As promised, this week’s Friday Foofaraw is centered around “Fear the Walking Dead,” AMC’s prequel/spinoff of its curiously monster hit “The Walking Dead.” For those of you new around here or unfamiliar, I was on The Walking Dead train back in the days of when I had my own blog. [SKY POINT]
What started off as a mild psychotic obsession for me has waned into a lackadaisical shrug. I tune in on Sundays and still watch every episode but it’s more out of curiosity and hate-watching. It’s not very often that a television show can consist primarily of loathsome characters with zero redeeming qualities, a meandering plot with no clearly defined end game and be the most watched show in America by a landslide. (Friends is the only other one that jumps immediately to mind.)
Yet, here we are.
It’s no surprise that AMC optioned a prequel series to its powerhouse show. There’s clearly a ton of interest in this universe and getting the hell out of the raging shithole that is the state of Georgia and shooting on location in Los Angeles certainly had to have a lot of appeal for the producers.
Anyways, on to some other random takeaways from the show. I should warn, there are some details from the opening episode that, while they aren’t huge spoilers, do describe certain happenings. So if you don’t want to read on, I won’t be offended.
–Robert Kirkman has told anyone that will listen that viewers should not expect this to be The Walking Dead Part 2. Perhaps then maybe it wasn’t a good idea to start the show in almost the exact same fashion as its predecessor? The only real difference is that this time the opening scene takes place with a character waking up in a heroin shooting gallery instead of Rick in an abandoned hospital.
Some viewers will be able to discern the artistic storytelling of how the story splits course from the original when Johnny Depp Jr. gets run over by a car as opposed to Rick running outside to an empty city. However, I feel like most will think, “Ok, here we go again! When’s our first character going to get gnawed on screen?”
For one episode, they did a good job of building suspense and playing with the audience’s premonitions in that regard. Certain camera angles and viewpoints that tend to preclude zombie appearances or crazy deaths on The Walking Dead were used here but instead, actually nothing happened. That sort of thing is cool now but I think it will have run its course by the end of the next episode.
–I really like Cliff Curtis as the male lead.
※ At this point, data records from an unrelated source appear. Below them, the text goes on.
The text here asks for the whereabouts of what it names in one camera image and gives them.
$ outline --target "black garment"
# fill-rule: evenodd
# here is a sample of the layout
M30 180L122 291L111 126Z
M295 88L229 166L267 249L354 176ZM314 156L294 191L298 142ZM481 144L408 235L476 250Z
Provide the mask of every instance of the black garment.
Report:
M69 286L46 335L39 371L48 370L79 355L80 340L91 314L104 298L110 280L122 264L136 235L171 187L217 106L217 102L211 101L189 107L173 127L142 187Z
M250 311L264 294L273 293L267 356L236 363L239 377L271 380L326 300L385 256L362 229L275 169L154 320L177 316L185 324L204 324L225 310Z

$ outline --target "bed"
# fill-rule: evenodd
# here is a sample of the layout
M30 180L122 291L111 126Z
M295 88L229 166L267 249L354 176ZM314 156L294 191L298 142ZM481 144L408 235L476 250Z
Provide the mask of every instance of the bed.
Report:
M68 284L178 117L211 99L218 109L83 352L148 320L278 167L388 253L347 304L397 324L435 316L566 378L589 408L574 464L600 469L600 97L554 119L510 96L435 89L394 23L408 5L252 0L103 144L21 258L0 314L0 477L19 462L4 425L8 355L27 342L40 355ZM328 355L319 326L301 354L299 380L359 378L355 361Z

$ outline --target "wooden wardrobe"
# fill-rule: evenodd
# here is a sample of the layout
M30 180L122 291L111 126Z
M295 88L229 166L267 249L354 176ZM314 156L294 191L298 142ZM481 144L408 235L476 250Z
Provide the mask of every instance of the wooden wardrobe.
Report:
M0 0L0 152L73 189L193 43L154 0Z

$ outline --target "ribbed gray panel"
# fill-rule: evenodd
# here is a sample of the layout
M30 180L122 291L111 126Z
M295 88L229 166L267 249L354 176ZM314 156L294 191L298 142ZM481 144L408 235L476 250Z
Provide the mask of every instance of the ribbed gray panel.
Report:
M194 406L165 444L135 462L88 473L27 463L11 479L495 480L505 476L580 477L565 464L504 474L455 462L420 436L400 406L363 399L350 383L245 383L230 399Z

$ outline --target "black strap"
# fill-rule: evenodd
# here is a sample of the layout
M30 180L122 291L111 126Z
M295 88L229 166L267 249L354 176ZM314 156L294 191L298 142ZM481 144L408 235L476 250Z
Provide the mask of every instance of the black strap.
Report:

He’s probably best known (to me, at least) for his role as Pablo Escobar in “Blow.” His character here isn’t portrayed (not yet) as the ‘hero’ role that all the other characters turn to make their decisions and therefore, he’s not annoying.
–Kim Dickens is the female lead and she’s your classic character actress that you recognize but have no idea from where. She also hasn’t turned into a raving psychopath that lets little children die under her watch and uses that as a reason to threaten and kill others as she pleases so she gets a thumbs up from me.
–The principal of the high school where Kim Dickens’ character works is a dead ringer for President Obama. Does that mean anything metaphorically? I haven’t the slightest clue.
–Perhaps I’m coming off as slightly negative but I am optimistic/excited about this show. I love any and all movies/shows dealing with the zombie apocalypse and the angle for this one is intriguing. We get to see what happened before the world went to shit and Daryl Dixon became a cartoon character.
–PREDICTION TIME: The creators of this version of Walking Dead have said this show will be all about the family whereas the previous version is all about doing whatever you can to survive. In that vein, I would be slightly stunned if any of the four members of this family is killed off before the final season (assuming it gets there and/or doesn’t need a SHOCK death to bump the ratings).
Where I see this show ultimately heading is that this family starts bouncing around through different scenarios meeting other minor characters (who will most definitely be killed off/eaten) along the journey to society’s crumble. The audience will get some Easter eggs about the cause of the plague, potential safe zones, crossover in characters between the two shows, etc. Eventually, as the show starts drawing to a close, the family members will start to drop off and there will be one, maybe two survivors. Then there will be some kind of magical tie-in to the original Walking Dead and everyone will be angry.